Task instructions :: Go to the line containing "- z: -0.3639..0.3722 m" and return it and each line after it exactly, through the end of the data below, and nothing more.

Dataset excerpts ::
===============

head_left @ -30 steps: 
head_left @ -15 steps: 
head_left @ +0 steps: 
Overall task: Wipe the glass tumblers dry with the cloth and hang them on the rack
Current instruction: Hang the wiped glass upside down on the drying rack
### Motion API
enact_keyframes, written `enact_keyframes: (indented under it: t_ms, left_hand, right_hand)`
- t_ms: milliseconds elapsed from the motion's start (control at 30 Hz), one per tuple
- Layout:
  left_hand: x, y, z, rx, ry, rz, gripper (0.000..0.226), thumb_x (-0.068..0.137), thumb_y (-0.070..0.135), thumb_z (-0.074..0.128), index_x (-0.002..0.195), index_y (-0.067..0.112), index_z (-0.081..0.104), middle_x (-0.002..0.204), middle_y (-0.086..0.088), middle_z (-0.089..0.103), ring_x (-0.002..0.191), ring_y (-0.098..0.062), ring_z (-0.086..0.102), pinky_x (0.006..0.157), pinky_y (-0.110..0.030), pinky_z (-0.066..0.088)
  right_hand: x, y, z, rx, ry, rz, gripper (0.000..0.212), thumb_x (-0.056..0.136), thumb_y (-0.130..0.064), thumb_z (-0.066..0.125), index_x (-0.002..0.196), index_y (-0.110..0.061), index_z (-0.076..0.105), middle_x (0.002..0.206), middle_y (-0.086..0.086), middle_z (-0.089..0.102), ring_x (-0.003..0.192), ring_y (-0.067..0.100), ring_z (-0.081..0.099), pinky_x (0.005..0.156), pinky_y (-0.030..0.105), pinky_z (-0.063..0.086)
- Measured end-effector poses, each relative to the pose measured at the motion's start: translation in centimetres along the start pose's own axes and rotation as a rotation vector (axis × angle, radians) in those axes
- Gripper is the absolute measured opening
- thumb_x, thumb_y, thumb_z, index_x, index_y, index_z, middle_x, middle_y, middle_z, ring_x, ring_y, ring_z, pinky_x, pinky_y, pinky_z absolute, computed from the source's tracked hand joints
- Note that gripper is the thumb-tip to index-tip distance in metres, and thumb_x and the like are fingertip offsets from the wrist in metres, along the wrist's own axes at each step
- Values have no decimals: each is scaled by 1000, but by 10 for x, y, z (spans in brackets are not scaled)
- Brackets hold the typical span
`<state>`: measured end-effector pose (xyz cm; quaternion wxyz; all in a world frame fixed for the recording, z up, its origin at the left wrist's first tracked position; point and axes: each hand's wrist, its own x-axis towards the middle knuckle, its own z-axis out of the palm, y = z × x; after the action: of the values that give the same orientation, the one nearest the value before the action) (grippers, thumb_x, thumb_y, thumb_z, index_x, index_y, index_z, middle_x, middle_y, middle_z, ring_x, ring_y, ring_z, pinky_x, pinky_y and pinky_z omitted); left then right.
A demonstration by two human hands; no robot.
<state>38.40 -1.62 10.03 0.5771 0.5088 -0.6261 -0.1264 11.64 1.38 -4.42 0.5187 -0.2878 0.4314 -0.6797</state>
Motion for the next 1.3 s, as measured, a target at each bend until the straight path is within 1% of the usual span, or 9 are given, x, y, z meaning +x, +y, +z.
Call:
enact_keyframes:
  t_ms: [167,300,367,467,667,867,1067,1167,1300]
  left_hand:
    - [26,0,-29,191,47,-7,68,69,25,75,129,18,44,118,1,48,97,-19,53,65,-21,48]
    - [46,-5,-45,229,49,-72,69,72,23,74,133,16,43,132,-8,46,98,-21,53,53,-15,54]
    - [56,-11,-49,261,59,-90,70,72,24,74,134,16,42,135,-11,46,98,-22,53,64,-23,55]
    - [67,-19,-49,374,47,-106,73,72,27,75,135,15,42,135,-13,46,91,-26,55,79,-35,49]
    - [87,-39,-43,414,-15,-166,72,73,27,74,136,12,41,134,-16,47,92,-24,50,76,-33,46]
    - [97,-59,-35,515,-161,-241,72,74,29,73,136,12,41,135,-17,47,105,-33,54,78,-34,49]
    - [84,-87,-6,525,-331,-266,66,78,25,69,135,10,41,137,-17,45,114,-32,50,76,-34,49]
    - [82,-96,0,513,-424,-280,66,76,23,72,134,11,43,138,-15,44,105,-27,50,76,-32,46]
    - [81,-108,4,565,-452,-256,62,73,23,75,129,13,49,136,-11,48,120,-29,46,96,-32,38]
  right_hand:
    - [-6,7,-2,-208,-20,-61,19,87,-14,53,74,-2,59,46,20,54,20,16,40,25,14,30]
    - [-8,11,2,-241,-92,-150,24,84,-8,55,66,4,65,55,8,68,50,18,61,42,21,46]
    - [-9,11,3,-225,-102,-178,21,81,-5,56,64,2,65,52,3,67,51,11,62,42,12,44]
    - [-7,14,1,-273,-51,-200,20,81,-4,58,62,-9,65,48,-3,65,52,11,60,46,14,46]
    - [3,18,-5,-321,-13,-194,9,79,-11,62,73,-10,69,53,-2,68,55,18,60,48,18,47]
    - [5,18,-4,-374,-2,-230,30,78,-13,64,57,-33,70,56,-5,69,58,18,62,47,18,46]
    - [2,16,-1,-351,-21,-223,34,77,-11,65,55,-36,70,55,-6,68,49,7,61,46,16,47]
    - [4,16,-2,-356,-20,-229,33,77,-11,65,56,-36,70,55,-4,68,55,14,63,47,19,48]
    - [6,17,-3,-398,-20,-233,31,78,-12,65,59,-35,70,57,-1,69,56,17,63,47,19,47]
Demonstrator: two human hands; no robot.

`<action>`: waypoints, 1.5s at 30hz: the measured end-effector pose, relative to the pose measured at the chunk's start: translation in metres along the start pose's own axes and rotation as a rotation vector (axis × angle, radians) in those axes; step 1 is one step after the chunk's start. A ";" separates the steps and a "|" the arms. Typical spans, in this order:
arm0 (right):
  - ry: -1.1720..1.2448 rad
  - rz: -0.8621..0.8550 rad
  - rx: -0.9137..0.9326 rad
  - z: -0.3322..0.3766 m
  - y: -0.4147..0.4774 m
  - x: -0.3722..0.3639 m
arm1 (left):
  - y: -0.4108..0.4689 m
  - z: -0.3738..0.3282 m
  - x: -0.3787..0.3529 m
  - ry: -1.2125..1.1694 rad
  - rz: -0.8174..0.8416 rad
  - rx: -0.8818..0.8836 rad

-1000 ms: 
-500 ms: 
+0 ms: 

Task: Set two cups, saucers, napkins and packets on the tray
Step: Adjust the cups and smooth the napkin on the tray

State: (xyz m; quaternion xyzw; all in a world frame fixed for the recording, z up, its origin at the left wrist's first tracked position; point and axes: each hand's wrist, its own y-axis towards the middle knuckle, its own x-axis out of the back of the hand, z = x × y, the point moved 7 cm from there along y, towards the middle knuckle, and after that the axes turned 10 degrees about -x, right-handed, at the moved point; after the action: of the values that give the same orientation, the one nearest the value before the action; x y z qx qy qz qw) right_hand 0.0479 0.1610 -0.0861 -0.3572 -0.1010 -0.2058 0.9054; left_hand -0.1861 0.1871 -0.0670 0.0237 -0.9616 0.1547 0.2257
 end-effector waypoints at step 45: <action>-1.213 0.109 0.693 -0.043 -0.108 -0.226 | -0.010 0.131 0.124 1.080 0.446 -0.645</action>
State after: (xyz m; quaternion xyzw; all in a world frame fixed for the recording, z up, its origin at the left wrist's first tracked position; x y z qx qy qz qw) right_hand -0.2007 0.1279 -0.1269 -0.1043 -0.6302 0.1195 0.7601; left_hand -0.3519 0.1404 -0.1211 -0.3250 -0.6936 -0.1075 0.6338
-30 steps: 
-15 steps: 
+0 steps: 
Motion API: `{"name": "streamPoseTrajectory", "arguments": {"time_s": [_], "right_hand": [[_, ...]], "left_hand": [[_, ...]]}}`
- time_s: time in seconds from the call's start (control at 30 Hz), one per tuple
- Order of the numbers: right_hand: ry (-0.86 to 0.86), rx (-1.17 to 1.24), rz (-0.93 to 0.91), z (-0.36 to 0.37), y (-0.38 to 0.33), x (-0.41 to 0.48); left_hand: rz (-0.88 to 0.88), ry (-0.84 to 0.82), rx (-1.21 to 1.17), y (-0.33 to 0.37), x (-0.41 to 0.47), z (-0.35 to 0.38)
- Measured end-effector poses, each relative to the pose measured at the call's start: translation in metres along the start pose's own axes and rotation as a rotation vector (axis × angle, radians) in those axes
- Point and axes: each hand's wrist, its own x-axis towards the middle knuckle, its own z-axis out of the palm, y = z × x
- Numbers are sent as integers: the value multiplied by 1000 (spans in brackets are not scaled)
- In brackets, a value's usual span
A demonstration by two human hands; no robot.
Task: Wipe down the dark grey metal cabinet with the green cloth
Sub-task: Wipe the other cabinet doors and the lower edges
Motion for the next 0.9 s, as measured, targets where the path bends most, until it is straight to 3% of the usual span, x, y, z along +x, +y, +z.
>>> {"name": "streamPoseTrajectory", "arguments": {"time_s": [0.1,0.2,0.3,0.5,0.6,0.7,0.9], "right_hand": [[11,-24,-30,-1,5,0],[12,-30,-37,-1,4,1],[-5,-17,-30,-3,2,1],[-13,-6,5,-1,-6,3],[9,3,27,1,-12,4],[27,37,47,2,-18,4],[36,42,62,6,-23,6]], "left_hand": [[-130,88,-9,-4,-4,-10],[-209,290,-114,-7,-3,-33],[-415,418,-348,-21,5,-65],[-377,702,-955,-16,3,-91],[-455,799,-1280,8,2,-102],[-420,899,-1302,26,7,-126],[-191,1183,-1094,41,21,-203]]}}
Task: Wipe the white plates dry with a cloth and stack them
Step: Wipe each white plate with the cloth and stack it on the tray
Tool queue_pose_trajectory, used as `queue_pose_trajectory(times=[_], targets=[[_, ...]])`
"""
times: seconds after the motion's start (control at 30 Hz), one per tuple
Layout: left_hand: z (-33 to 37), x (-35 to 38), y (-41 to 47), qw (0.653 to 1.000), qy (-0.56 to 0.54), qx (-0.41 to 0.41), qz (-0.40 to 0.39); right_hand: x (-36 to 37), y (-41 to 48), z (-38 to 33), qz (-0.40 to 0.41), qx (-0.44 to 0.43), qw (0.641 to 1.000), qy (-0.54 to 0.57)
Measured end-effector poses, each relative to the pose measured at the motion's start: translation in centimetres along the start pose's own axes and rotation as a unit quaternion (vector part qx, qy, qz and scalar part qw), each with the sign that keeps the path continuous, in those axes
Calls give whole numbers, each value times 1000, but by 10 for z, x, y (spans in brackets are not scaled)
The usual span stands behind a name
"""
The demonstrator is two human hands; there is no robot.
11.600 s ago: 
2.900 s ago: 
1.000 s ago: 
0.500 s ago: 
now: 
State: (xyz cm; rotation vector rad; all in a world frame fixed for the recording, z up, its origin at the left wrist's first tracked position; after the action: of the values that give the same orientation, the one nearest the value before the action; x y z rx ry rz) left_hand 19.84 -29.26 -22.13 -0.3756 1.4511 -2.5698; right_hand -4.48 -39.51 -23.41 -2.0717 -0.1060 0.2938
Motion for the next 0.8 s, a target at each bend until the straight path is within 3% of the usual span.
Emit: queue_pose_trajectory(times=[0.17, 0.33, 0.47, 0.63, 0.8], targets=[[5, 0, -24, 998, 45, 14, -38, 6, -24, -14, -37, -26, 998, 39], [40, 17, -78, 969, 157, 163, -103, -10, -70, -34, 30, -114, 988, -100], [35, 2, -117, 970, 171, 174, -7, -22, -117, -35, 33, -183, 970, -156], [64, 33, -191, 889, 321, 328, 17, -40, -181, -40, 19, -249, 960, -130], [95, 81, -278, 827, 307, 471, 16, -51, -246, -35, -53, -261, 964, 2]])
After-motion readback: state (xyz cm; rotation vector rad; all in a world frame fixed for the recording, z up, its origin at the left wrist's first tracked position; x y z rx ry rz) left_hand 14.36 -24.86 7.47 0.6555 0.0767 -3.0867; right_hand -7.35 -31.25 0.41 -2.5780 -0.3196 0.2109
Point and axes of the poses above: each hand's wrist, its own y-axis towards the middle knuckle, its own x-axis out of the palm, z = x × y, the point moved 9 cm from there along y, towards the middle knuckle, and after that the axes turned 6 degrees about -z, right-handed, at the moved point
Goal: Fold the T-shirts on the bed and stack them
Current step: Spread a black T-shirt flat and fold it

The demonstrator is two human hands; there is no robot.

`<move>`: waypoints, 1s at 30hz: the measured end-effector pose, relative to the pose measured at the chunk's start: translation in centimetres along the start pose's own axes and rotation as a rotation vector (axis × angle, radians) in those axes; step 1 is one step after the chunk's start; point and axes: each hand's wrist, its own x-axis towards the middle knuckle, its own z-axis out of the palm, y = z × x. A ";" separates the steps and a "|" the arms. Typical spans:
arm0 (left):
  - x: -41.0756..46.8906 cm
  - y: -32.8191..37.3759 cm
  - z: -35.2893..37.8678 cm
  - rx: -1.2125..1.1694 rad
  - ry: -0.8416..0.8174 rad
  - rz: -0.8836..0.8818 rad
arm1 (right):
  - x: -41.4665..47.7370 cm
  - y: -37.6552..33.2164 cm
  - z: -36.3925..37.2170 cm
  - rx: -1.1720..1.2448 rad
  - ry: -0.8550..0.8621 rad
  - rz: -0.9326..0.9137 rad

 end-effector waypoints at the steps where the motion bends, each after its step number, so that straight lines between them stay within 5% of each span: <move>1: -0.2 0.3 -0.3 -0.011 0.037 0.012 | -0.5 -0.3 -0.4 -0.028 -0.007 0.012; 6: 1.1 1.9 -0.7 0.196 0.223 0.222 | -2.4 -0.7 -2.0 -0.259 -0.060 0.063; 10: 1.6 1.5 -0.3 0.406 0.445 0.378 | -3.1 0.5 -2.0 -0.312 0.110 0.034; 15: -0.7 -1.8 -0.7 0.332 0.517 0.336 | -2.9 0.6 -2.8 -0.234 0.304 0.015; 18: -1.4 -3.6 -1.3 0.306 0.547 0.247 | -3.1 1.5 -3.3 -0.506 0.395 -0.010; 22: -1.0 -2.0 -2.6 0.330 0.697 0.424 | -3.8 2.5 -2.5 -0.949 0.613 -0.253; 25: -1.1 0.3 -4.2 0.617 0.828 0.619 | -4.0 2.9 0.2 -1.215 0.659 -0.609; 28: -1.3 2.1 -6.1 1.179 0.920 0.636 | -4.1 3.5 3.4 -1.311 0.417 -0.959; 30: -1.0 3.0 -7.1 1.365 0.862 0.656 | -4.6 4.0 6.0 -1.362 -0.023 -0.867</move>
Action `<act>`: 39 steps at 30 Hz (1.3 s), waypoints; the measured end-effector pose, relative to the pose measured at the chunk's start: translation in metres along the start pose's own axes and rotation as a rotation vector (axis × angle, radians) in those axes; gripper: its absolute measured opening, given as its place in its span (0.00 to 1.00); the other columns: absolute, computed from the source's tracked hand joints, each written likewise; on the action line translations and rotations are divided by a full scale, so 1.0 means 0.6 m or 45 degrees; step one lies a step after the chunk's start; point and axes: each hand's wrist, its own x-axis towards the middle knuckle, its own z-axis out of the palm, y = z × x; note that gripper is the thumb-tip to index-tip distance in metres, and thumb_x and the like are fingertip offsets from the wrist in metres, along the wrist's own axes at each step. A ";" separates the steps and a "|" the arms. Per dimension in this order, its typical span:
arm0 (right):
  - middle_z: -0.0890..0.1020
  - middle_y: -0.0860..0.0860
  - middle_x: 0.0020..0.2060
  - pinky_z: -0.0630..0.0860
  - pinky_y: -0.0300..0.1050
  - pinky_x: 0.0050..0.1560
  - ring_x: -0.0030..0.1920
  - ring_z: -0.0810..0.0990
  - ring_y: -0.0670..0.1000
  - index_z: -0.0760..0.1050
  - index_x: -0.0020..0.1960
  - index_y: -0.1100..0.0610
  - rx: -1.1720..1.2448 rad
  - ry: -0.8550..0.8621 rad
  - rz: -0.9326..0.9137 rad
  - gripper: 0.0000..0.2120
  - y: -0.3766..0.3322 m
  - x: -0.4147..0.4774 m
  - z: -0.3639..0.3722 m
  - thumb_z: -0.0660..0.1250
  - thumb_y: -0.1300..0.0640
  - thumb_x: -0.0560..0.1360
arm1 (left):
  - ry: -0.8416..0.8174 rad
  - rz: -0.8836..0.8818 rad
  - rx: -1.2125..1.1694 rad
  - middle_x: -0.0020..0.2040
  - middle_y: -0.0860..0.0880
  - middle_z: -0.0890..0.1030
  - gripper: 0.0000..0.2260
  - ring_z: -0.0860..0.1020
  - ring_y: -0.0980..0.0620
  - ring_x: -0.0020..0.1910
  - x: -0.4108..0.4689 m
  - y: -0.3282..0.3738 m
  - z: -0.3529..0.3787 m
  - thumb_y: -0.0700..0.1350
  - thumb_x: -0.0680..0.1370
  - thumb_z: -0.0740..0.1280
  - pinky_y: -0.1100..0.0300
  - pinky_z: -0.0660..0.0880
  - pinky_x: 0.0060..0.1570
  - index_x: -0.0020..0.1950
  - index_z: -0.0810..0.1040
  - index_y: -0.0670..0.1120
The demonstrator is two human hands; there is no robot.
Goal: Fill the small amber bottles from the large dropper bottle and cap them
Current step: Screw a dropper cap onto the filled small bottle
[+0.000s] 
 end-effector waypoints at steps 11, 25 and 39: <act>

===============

Response below ::
  - z: -0.3639..0.3722 m
  - thumb_z: -0.0660..0.1250
  - thumb_y: -0.1300..0.0640
  - thumb_x: -0.0560..0.1360
arm1 (left):
  - ry: -0.8416..0.8174 rad
  - rz: -0.8836..0.8818 rad
  - rx: -1.2125..1.1694 rad
  - middle_x: -0.0020..0.2040
  - middle_y: -0.0860..0.0880
  - middle_z: -0.0890..0.1030
  - gripper: 0.0000..0.2260
  - ring_z: -0.0860..0.1020
  - ring_y: -0.0980..0.0620
  - ring_x: -0.0020..0.1910
  - x: -0.4108..0.4689 m
  - y: -0.3282..0.3738 m
  - z: -0.3529..0.3787 m
  - thumb_y: -0.0700..0.1350
  - thumb_x: -0.0680..0.1370
  - thumb_z: -0.0740..0.1280
  - pinky_y: -0.1100..0.0300
  - pinky_z: -0.0660..0.0880
  - pinky_x: 0.0060..0.1570
  - index_x: -0.0020..0.1950
  - index_z: -0.0810..0.1040
  - index_y: -0.0670..0.1120
The demonstrator is two human hands; there is no robot.
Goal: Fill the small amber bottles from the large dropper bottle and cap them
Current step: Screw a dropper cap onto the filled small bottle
[+0.000s] 
 end-effector waypoints at steps 11, 25 and 39: <act>

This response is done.